Problem to solve:
Find all the lines in the material below with the word "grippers", and copy them.

====== Dataset extract

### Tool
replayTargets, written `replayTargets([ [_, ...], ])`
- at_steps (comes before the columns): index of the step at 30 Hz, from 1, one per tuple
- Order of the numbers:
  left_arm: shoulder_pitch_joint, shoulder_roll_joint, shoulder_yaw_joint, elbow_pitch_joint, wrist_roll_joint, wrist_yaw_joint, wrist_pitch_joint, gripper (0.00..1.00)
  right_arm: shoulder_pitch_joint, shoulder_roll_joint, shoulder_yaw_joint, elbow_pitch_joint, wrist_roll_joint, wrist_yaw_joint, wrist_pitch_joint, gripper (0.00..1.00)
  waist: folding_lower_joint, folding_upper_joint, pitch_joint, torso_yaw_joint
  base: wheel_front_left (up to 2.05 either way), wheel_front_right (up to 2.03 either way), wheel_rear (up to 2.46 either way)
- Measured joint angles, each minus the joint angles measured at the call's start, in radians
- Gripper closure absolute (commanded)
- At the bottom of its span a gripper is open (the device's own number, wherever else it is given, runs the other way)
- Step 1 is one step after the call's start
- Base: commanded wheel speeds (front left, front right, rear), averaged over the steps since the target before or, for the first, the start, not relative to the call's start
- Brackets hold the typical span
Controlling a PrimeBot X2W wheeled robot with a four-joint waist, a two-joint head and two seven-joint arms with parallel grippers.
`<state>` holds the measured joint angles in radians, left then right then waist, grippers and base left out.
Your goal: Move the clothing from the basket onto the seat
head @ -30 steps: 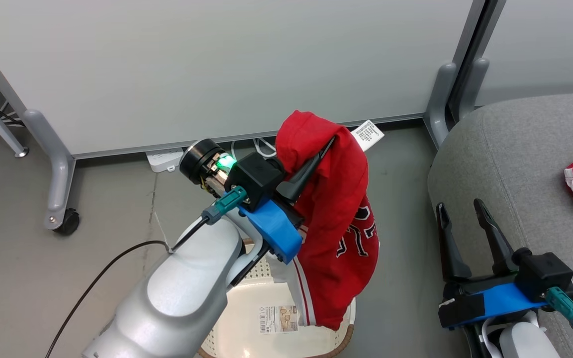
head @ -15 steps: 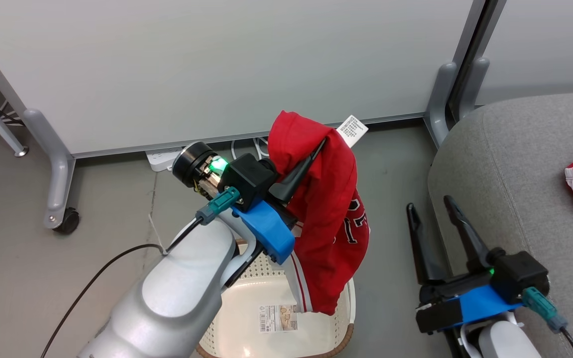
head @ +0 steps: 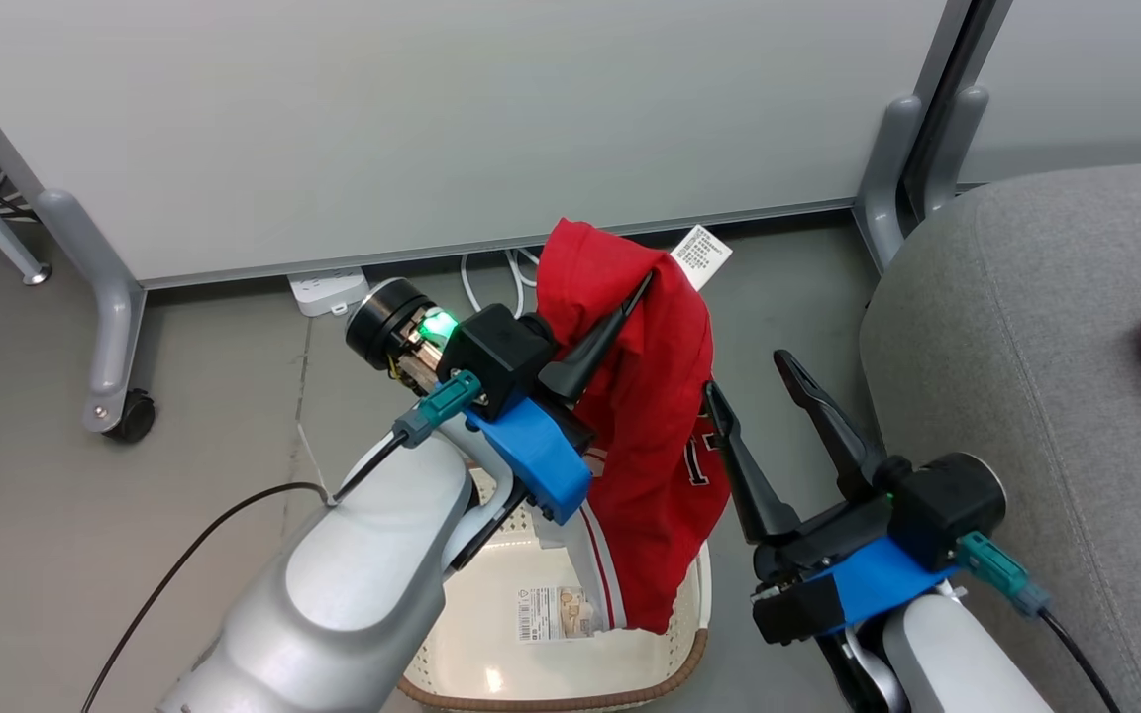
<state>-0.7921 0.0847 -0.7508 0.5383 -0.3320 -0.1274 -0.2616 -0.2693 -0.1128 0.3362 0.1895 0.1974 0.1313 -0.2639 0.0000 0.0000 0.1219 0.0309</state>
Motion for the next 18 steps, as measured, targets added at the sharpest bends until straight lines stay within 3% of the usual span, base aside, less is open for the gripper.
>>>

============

Task answer:
Controlling a PrimeBot X2W wheeled robot with a four-joint waist, a two-joint head and two seven-joint arms with parallel grippers.
`<state>` holds the measured joint angles in radians, left then right then waist, grippers and base left out.

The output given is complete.